The Arab Spring is underrated

  I myself might have been the first one to underrate the Arab Spring. I can still clearly recall the morning I read the newspaper in mid-December 2010. I remember a little paragraph in the Middle East news section about protests in Tunisia.

  After reading the article, I learned that the protesters were demanding freedom, dignity, and democracy. I honestly have to admit that I laughed at those slogans because I thought they were childish and clichéd.

  The protests did not seem significant to me, so I quickly turned the page and continued reading what I thought was more serious.

  The next day, and the day after that, I began to skip the part about the uprising and went to other sections.
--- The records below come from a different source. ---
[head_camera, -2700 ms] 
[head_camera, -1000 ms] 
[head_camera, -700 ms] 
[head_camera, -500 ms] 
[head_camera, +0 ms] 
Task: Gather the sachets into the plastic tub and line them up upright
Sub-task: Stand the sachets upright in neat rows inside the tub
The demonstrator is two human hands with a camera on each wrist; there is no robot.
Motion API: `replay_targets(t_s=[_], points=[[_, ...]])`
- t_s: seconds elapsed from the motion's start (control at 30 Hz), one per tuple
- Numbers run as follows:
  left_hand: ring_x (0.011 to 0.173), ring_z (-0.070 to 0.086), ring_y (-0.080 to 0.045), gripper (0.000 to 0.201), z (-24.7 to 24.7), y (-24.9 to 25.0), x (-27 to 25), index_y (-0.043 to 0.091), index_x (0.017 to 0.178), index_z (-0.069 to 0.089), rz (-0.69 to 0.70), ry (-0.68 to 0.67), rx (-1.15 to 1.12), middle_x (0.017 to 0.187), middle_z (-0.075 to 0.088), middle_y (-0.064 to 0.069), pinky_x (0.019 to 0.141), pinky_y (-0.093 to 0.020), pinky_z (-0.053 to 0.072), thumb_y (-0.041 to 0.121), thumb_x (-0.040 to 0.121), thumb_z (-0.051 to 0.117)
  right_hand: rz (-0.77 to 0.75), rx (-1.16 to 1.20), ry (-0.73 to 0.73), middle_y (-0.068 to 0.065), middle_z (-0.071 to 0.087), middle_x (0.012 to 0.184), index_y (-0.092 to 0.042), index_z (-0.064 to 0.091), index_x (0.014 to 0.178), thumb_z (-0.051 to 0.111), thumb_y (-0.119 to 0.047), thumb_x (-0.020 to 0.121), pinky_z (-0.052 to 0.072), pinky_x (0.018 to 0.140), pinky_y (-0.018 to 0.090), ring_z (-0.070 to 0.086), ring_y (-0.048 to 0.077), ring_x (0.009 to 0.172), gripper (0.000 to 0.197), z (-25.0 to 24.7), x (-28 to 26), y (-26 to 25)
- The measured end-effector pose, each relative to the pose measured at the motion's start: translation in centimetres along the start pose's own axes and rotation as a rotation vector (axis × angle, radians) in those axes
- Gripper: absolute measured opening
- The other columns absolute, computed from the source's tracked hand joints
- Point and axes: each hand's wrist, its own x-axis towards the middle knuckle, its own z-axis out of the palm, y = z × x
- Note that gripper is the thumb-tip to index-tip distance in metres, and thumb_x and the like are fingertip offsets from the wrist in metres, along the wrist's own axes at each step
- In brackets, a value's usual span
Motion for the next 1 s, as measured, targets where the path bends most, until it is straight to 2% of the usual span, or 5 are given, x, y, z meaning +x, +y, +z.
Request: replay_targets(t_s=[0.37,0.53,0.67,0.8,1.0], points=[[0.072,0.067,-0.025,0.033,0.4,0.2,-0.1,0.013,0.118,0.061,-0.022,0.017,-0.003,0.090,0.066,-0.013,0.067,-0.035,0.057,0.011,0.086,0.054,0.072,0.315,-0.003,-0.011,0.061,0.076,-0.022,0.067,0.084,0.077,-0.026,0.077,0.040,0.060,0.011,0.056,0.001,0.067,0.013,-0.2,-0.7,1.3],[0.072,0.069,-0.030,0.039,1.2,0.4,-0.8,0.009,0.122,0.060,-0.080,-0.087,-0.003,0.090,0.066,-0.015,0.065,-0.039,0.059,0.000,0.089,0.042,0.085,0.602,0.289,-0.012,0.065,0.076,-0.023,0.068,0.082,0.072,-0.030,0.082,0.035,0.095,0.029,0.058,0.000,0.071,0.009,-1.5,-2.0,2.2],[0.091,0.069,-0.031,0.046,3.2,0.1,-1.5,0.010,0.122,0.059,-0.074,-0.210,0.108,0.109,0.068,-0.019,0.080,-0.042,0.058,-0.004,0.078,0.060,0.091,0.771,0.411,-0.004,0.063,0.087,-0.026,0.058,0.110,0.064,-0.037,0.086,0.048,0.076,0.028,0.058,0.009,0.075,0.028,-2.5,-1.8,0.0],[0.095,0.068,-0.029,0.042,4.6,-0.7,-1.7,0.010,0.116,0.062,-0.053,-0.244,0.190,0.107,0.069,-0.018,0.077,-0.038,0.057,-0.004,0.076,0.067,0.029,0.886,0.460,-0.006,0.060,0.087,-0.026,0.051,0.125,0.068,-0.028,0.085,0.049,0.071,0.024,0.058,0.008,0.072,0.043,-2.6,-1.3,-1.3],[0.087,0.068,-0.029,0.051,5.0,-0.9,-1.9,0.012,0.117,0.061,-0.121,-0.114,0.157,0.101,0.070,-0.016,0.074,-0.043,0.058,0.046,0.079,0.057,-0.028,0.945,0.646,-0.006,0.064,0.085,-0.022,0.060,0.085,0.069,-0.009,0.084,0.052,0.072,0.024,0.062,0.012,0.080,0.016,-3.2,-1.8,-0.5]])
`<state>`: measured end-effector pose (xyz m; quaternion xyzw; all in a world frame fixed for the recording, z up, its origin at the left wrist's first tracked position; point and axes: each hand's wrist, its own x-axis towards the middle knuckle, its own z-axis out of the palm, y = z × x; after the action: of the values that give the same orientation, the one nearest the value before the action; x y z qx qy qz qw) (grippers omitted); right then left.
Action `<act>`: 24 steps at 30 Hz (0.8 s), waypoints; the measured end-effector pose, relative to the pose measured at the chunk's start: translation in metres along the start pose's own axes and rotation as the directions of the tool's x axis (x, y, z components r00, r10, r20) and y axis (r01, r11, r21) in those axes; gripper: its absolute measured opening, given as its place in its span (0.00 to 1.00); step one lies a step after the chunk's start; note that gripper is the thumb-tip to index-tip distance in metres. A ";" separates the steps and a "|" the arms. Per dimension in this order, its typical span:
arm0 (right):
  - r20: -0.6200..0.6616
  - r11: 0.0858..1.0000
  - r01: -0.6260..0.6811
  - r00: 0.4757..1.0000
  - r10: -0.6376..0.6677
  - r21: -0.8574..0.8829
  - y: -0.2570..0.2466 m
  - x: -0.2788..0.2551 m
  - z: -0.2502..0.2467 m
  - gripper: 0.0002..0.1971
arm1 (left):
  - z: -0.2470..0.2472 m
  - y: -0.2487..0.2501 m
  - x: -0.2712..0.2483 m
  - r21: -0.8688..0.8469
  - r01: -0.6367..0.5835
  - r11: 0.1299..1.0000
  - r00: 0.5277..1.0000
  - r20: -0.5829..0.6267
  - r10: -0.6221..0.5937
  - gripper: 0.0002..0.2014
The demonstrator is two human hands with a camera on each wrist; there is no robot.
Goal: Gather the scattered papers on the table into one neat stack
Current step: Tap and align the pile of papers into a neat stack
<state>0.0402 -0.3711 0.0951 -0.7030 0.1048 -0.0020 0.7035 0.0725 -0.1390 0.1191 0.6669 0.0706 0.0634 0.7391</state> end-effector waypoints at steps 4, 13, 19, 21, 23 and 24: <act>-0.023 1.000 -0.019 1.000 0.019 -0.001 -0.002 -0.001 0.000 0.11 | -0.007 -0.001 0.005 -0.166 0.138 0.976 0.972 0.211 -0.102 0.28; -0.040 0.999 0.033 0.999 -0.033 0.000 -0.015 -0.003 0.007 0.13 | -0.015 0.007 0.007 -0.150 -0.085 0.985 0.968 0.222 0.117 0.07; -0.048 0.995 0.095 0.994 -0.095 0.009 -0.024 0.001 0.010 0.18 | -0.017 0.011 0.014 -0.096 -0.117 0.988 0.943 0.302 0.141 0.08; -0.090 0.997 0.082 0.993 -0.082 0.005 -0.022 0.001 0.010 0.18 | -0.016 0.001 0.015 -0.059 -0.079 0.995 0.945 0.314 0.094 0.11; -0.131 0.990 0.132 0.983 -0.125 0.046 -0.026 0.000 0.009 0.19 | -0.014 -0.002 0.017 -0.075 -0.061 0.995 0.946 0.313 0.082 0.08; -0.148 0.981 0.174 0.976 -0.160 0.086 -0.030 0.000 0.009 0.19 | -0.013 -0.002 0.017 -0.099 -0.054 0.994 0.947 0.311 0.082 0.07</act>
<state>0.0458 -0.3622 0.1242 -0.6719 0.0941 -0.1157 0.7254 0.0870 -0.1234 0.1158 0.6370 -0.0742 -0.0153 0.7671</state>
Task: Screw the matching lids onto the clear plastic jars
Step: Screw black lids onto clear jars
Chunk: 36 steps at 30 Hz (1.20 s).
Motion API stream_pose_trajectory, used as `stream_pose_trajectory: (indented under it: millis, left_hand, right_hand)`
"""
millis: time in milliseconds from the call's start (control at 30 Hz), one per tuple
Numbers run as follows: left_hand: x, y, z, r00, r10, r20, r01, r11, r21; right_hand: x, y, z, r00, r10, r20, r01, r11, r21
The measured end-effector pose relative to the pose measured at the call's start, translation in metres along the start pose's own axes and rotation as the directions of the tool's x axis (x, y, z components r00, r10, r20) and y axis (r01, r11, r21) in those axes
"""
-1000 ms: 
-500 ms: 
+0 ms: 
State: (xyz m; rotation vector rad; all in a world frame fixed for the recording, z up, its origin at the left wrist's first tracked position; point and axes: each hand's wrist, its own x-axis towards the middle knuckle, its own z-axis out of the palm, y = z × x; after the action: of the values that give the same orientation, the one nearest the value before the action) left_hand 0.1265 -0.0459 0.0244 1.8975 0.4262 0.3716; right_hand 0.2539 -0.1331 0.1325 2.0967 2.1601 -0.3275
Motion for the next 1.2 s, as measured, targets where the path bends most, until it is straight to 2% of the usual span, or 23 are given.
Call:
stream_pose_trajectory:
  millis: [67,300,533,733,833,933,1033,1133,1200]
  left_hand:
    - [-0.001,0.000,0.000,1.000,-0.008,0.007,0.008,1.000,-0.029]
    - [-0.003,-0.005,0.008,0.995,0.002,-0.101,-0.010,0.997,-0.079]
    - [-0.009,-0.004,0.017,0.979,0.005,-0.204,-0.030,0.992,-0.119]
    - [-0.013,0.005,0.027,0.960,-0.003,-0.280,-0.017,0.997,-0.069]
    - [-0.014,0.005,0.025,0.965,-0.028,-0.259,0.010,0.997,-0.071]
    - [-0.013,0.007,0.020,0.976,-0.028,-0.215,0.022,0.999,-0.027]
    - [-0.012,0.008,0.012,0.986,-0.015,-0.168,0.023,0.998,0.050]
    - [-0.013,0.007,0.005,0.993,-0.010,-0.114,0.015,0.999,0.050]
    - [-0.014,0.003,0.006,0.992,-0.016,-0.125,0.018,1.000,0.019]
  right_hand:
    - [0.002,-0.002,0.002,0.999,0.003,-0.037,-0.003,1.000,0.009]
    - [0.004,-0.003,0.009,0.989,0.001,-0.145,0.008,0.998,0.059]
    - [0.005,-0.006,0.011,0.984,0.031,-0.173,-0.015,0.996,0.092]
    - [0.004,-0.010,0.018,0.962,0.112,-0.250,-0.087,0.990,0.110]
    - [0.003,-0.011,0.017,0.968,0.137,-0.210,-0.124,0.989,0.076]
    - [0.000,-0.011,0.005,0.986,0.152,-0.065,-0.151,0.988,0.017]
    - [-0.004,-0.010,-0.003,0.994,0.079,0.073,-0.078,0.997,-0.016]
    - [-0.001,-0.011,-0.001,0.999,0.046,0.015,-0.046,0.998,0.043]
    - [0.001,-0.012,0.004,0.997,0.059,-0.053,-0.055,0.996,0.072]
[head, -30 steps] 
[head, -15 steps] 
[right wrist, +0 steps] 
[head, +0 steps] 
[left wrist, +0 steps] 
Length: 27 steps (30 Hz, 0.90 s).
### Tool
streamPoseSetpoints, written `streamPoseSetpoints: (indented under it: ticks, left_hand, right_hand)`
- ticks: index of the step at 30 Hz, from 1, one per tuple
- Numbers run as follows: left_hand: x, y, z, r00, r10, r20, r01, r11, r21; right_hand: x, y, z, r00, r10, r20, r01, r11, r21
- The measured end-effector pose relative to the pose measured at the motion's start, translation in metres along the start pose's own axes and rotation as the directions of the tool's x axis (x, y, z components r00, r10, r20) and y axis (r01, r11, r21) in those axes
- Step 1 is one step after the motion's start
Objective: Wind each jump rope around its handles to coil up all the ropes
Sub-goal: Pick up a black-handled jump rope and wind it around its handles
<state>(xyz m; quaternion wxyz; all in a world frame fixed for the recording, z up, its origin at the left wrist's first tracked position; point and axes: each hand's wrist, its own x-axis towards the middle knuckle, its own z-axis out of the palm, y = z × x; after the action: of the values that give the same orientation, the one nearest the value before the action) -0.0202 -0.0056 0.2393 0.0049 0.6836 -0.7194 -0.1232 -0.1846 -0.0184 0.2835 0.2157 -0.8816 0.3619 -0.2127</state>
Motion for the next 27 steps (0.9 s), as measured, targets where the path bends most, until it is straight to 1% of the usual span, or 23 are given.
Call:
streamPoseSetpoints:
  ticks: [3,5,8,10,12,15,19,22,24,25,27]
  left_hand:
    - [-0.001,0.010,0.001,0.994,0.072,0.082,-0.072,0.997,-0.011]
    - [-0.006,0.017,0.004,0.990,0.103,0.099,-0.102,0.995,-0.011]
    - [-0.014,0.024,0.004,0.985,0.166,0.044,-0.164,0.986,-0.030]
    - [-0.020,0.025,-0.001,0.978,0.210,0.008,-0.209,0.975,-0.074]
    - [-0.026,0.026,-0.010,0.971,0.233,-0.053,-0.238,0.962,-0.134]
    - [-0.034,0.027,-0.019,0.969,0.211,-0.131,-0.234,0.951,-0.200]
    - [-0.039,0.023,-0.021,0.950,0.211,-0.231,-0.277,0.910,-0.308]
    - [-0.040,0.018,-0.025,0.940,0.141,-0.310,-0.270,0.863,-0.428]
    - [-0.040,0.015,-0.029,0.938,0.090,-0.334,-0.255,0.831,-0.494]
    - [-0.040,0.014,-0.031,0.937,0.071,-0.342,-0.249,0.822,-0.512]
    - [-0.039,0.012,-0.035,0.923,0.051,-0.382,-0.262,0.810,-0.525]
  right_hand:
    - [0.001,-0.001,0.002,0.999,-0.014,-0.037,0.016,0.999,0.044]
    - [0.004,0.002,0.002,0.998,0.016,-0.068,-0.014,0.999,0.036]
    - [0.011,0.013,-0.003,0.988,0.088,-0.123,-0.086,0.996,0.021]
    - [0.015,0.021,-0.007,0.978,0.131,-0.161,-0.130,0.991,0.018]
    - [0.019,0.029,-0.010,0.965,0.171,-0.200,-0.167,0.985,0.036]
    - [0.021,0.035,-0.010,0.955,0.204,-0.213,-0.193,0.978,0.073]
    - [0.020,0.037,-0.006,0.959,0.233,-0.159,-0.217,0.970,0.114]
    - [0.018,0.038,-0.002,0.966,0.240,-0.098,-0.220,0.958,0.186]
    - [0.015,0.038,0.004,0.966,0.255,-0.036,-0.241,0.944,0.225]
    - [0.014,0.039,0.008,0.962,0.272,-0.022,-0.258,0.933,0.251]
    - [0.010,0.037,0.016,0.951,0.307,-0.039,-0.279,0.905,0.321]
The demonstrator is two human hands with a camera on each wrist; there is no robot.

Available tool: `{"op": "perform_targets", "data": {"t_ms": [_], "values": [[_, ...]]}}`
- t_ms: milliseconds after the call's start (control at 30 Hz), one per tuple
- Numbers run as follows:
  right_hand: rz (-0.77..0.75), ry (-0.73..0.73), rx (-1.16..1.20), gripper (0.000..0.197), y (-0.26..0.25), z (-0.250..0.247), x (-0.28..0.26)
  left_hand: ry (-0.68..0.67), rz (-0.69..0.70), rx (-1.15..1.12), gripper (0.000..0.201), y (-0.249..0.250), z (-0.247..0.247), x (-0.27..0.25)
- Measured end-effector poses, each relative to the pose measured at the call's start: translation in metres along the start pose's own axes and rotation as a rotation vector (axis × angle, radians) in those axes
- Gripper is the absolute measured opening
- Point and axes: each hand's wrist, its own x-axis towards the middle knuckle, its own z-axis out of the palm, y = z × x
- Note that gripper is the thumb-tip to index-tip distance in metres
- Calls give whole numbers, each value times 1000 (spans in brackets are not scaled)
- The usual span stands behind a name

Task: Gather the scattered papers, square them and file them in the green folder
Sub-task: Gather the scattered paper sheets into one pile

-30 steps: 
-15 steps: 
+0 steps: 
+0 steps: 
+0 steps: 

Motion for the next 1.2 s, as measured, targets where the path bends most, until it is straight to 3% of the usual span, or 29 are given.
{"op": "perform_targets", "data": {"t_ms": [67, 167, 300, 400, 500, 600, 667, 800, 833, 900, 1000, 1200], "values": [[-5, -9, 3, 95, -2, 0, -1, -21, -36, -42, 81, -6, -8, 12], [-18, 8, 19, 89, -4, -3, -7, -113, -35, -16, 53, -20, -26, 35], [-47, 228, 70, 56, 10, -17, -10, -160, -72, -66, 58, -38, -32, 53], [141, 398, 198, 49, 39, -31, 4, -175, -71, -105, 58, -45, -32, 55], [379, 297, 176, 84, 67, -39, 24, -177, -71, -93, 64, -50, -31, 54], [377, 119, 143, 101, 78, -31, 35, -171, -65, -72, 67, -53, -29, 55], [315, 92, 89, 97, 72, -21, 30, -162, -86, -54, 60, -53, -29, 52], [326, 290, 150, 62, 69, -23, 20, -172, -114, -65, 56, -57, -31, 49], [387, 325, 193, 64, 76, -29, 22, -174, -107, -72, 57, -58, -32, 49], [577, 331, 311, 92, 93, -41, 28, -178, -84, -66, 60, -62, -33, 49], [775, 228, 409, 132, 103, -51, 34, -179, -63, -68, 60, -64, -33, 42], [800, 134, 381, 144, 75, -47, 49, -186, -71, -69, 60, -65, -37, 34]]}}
Until one morning, I was truly surprised to see that the news of these demonstrations became on the front page, and, just a few days later, the news reached the main section.

  At first, I dismissed the slogans that were being raised, but I now realize how praiseworthy they really are. I thought that Bou Azizi, who immolated himself, was crazy. Now I know that he was courageous.

  For instance, King Mohammad of Morocco was keen enough to proclaim political change by quickly modifying the constitution before any riots spread to his country. Maybe if all the other leaders behaved like the Moroccan king, they would have been able to avert national unrest.

  In addition to being underrated, the Arab Spring was also disdained by many Arab presidents. We all remember how long before the outbreak of the Arab Spring, Saddam Hussein called his oppositionists in Iraq “dogs.”

  After him came Muammar Gadhafi of Libya who was original enough to refer to his own oppositionists as “rats.” More recently, Bashar Al-Assad similarly, in his unique way, described his oppositionists as “terrorists.”

  All of this shows that the Arab Spring was dreadfully misjudged by underrating its moral value and disdaining its activists. If only the Arab Spring were appreciated and respected, then it would not have been as chaotic as it is.